Oleh: Entang Sastraatmadja
Beras broken—atau beras pecah—adalah hasil sampingan dari proses penggilingan yang menyebabkan butiran beras menjadi tidak utuh. Meski nilai gizinya tak berbeda dengan beras utuh, tampilannya yang “cacat” membuat harganya lebih rendah. Dalam konteks pasar dan distribusi pangan nasional, keberadaan beras broken sejatinya adalah cermin dari kualitas tata kelola pangan kita.
Perum Bulog baru-baru ini meminta bantuan Menteri Dalam Negeri Tito Karnavian untuk menjelaskan kepada masyarakat terkait kualitas beras yang ada di gudang Bulog. Di saat yang sama, Bulog justru mengklaim keberhasilan dengan menyebut telah mencetak rekor pengadaan beras terbesar dalam sejarah mereka. Per Maret 2025, pengadaan beras untuk stok Cadangan Beras Pemerintah (CBP) mencapai 725 ribu ton, dan pada 20 April 2025 angkanya sudah melonjak menjadi 1,27 juta ton.
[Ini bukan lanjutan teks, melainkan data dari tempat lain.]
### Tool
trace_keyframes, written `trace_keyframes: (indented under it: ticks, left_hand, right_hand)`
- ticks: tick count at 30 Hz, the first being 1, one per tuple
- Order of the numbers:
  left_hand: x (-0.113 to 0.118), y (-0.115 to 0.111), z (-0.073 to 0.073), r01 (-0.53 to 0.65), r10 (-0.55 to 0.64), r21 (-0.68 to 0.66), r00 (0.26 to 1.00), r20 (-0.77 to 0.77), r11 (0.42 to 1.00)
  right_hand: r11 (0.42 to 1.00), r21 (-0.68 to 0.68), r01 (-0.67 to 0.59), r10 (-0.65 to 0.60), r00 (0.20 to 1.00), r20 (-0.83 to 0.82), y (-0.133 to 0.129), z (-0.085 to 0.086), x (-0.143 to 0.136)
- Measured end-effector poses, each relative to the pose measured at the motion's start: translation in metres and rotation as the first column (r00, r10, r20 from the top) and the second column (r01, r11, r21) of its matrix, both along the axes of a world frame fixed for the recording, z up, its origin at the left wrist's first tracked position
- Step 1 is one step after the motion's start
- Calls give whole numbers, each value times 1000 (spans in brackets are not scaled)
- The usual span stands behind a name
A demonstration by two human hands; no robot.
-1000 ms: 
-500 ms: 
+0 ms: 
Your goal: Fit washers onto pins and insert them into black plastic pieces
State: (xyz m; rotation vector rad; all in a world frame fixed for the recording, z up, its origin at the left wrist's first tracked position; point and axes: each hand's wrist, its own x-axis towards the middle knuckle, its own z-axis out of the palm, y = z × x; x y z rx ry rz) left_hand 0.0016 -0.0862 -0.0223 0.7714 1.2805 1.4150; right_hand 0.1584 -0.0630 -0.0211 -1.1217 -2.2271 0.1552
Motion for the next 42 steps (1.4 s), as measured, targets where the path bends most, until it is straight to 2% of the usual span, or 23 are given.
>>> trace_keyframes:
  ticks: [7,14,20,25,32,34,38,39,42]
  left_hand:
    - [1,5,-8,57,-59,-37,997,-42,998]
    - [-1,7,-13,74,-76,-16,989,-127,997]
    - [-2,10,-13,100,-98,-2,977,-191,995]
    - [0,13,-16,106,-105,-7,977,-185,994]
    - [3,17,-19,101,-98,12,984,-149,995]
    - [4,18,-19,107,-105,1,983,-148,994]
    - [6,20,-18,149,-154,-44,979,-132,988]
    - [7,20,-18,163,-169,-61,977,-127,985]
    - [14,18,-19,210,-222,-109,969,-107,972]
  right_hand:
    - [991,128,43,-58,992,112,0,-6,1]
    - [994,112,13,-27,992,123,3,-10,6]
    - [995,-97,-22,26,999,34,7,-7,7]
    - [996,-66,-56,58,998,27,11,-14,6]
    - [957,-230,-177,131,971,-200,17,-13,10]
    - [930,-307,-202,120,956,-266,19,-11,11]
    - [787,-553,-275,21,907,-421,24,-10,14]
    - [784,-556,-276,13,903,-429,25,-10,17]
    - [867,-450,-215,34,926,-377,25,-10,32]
Menteri Pertanian bahkan memperkirakan cadangan beras akan tembus 3,3 juta ton pada Mei mendatang.
Namun, di balik angka-angka besar itu, tersembunyi problem mendasar: meningkatnya distribusi beras broken 25% ke masyarakat, yang sebelumnya menerima hanya beras broken 5%. Tentu hal ini menimbulkan kaget dan kecewa. Perbedaan ini tidak hanya soal fisik beras, tetapi menyangkut persepsi publik terhadap mutu dan keadilan distribusi pangan oleh negara.
Ada perbedaan antara beras broken lokal dan impor dari berbagai aspek—kualitas, harga, varietas, hingga metode pengolahan. Hal ini sangat berpengaruh pada preferensi konsumen. Sebagian masyarakat mungkin memilih impor karena harga lebih murah, sementara yang lain lebih memercayai produk dalam negeri karena alasan kualitas atau semangat nasionalisme.
Sayangnya, sosialisasi terhadap publik soal jenis-jenis beras ini minim, bahkan nyaris absen. Di sinilah pentingnya kolaborasi Bulog dan Kementerian Dalam Negeri untuk melakukan edukasi publik. Sosialisasi bisa dilakukan secara masif melalui berbagai saluran komunikasi digital—bukan hanya untuk menjelaskan perbedaan, tetapi juga membangun kesadaran pangan nasional.
Pertanyaan yang patut diajukan: apakah Bulog tidak mampu mengolah gabah petani lokal agar menghasilkan beras broken 5–10% saja? Bukankah teknologi penggilingan sudah cukup memadai? Jawabannya: bisa. Tapi faktanya, hingga kini, angka broken masih tinggi. Mengapa?
Pertama, kualitas gabah dari petani sering kali belum ideal. Kedua, proses pengolahan beras yang belum optimal turut menyumbang tingginya angka beras pecah. Ketiga, teknologi yang digunakan Bulog di beberapa wilayah belum sepenuhnya modern. Dan terakhir, keterampilan operator mesin penggilingan pun berpengaruh besar terhadap hasil akhir.
Masalah ini bukan semata soal teknis, tapi soal komitmen. Jika semua pihak serius, kualitas pengadaan pangan nasional bisa ditingkatkan. Bulog harus berani berbenah, bukan sekadar berbangga pada angka-angka stok yang besar, namun mengabaikan mutu dan kepuasan publik.
Beras broken yang tak tertangani dengan baik bisa menjelma jadi simbol “negara broken”. Dan itu bukan sekadar urusan perut, melainkan soal wibawa, martabat, dan tanggung jawab negara terhadap rakyatnya.
Semoga ini menjadi pekerjaan rumah kita bersama.